** Try it **
Write out the data exactly from its first line onward, ending with the line in which "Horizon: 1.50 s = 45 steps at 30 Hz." appears.

*** Records shown ***

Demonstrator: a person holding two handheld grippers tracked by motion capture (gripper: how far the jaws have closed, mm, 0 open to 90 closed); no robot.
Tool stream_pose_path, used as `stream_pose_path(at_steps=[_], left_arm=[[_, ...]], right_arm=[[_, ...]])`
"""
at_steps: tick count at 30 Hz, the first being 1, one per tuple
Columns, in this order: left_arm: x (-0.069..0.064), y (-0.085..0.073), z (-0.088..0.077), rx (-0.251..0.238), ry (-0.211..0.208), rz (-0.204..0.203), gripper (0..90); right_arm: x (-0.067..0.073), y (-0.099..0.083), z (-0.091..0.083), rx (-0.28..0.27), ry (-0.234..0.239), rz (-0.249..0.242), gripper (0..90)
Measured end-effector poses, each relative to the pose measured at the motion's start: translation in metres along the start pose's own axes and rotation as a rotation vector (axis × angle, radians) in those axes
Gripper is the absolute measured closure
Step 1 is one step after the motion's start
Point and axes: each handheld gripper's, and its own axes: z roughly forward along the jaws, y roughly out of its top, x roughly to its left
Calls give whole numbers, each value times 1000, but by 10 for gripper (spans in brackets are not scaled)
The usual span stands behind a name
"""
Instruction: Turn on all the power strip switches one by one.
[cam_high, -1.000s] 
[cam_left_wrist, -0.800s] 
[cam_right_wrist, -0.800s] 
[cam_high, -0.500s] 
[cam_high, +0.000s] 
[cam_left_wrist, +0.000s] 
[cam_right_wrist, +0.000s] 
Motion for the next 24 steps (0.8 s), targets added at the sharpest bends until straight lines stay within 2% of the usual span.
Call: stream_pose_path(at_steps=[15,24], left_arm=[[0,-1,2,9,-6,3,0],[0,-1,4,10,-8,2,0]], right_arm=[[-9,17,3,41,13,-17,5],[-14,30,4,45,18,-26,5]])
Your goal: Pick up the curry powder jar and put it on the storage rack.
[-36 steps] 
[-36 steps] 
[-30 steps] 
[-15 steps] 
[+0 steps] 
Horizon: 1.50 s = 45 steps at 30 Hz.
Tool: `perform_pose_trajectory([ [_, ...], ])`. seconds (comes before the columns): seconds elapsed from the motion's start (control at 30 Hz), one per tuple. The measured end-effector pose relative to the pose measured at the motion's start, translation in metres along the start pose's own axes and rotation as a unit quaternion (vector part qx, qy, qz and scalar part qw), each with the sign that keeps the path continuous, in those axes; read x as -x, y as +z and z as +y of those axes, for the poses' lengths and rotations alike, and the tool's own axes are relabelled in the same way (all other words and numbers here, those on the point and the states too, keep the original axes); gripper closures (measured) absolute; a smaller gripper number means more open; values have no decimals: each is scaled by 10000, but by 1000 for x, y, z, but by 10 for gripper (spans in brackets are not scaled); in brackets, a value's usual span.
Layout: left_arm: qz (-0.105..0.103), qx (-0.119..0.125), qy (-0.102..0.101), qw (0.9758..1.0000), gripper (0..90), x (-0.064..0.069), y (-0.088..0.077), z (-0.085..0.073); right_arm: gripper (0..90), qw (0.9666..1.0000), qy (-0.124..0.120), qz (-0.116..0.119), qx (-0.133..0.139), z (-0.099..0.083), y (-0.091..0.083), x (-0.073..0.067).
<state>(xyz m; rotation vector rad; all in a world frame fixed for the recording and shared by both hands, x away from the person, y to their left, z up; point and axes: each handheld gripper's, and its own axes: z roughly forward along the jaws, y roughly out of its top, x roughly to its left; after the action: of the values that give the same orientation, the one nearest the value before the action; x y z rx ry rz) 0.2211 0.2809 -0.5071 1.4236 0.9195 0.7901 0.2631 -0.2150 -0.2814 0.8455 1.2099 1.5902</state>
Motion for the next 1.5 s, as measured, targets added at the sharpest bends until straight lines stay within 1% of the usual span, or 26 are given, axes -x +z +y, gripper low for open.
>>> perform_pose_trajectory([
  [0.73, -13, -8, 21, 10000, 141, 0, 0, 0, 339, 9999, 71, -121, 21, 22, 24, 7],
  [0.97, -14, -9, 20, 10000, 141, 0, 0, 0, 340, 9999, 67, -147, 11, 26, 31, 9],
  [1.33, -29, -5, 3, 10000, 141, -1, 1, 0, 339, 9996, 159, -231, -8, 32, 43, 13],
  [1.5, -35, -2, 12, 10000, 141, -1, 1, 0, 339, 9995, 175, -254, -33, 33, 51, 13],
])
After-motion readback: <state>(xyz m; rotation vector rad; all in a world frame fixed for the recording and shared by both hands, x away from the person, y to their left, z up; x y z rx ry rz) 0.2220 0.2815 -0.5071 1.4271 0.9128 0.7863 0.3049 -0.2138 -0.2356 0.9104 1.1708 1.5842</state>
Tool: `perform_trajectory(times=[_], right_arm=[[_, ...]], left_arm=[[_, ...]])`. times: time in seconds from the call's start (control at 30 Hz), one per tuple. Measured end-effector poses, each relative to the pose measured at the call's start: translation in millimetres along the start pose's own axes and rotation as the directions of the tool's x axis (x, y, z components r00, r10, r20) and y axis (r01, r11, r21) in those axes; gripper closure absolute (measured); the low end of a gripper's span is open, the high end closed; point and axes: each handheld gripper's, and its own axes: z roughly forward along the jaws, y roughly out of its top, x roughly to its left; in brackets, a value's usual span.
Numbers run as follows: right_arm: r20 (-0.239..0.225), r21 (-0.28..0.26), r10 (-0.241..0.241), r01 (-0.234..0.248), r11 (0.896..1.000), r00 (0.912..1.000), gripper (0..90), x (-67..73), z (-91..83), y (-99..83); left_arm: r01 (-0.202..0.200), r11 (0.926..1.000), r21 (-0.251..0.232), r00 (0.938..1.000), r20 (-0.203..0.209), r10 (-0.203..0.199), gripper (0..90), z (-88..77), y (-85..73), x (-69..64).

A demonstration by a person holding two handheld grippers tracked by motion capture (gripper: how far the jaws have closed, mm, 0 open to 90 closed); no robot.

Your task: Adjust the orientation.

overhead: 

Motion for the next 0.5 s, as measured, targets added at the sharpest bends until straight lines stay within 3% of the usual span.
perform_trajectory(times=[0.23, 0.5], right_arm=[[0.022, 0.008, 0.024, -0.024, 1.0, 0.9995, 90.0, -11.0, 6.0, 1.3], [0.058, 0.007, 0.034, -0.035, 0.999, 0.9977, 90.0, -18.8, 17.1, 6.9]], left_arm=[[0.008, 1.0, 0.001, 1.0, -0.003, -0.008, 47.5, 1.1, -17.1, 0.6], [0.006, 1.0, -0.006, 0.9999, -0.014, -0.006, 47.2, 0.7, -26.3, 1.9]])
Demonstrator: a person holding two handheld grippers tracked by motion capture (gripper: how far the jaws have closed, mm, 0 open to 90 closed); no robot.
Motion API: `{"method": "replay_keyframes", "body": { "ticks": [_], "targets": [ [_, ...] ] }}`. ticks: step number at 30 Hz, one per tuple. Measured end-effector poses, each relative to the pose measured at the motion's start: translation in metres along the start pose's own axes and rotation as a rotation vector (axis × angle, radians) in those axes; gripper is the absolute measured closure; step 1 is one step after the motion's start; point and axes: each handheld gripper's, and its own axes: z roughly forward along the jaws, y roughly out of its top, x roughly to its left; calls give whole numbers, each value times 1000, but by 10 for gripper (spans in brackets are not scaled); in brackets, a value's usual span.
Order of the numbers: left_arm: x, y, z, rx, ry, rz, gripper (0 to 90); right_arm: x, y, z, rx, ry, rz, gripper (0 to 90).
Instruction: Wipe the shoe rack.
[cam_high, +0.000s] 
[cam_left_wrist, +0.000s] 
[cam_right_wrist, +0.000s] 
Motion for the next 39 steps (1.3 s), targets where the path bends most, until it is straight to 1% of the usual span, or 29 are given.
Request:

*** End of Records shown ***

** Result of this task **
Demonstrator: a person holding two handheld grippers tracked by motion capture (gripper: how far the jaws have closed, mm, 0 open to 90 closed); no robot.
Tool stream_pose_path, used as `stream_pose_path(at_steps=[_], left_arm=[[_, ...]], right_arm=[[_, ...]])`
"""
at_steps: tick count at 30 Hz, the first being 1, one per tuple
Columns, in this order: left_arm: x (-0.069..0.064), y (-0.085..0.073), z (-0.088..0.077), rx (-0.251..0.238), ry (-0.211..0.208), rz (-0.204..0.203), gripper (0..90); right_arm: x (-0.067..0.073), y (-0.099..0.083), z (-0.091..0.083), rx (-0.28..0.27), ry (-0.234..0.239), rz (-0.249..0.242), gripper (0..90)
Measured end-effector poses, each relative to the pose measured at the motion's start: translation in metres along the start pose's own axes and rotation as a rotation vector (axis × angle, radians) in those axes
Gripper is the absolute measured closure
Step 1 is one step after the motion's start
Point and axes: each handheld gripper's, and its own axes: z roughly forward along the jaws, y roughly out of its top, x roughly to its left
Calls give whole numbers, each value times 1000, but by 10 for gripper (spans in brackets are not scaled)
The usual span stands behind a name
"""
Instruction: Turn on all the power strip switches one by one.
[cam_high, -1.000s] 
[cam_left_wrist, -0.800s] 
[cam_right_wrist, -0.800s] 
[cam_high, -0.500s] 
[cam_high, +0.000s] 
[cam_left_wrist, +0.000s] 
[cam_right_wrist, +0.000s] 
Motion for the next 24 steps (0.8 s), targets added at the sharpest bends until straight lines stay within 2% of the usual span.
Call: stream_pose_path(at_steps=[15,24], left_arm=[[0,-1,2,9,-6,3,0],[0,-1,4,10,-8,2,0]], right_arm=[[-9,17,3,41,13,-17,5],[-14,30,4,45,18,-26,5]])
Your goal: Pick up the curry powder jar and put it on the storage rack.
[-36 steps] 
[-36 steps] 
[-30 steps] 
[-15 steps] 
[+0 steps] 
Horizon: 1.50 s = 45 steps at 30 Hz.

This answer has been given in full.